What is expected
Will you quote precisely the lines that run from the top of the material below to the line containing "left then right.", both ends included?

Information shown
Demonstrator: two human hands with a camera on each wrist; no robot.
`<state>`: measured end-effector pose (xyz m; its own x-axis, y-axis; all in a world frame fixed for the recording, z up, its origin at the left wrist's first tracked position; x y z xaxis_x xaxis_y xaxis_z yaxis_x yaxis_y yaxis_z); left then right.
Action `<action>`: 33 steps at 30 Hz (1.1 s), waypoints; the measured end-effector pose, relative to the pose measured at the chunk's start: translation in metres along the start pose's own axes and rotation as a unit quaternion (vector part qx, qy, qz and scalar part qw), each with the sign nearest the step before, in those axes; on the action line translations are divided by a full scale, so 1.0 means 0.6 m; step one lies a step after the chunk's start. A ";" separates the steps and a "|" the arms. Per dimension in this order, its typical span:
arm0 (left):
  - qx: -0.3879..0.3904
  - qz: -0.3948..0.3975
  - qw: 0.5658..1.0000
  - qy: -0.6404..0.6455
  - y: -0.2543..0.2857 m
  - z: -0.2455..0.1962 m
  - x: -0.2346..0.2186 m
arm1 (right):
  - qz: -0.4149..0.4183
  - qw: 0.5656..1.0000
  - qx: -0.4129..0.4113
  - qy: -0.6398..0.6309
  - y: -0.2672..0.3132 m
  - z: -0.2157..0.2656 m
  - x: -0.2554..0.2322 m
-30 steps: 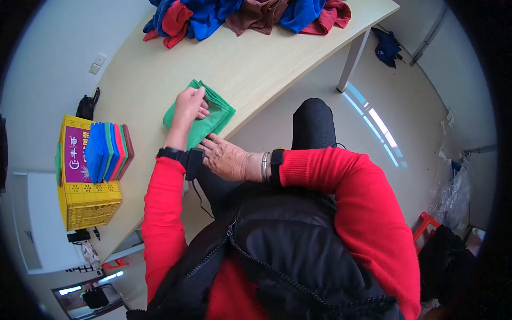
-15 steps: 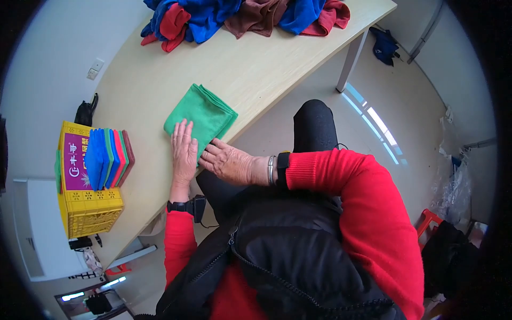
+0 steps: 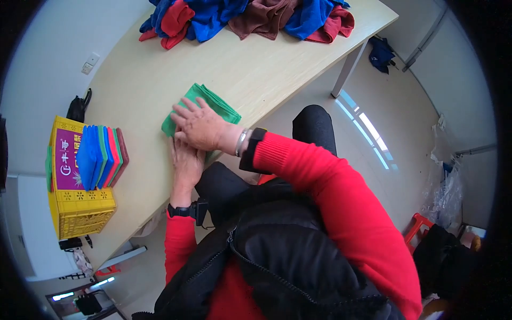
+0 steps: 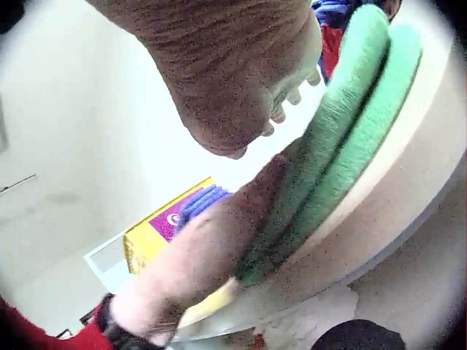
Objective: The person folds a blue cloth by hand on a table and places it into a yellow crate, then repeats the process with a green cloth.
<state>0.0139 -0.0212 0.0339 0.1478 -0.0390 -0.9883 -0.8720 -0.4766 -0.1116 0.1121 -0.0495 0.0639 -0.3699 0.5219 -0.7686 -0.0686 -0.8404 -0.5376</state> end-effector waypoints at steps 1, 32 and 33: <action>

Answer for this exercise
Demonstrator: two human hands with a camera on each wrist; no robot.
`<state>`: measured end-effector pose (xyz m; its own x-axis, y-axis; all in a world frame fixed for the recording, z up, its origin at the left wrist's first tracked position; x y z xaxis_x xaxis_y xaxis_z yaxis_x yaxis_y yaxis_z); left then right.

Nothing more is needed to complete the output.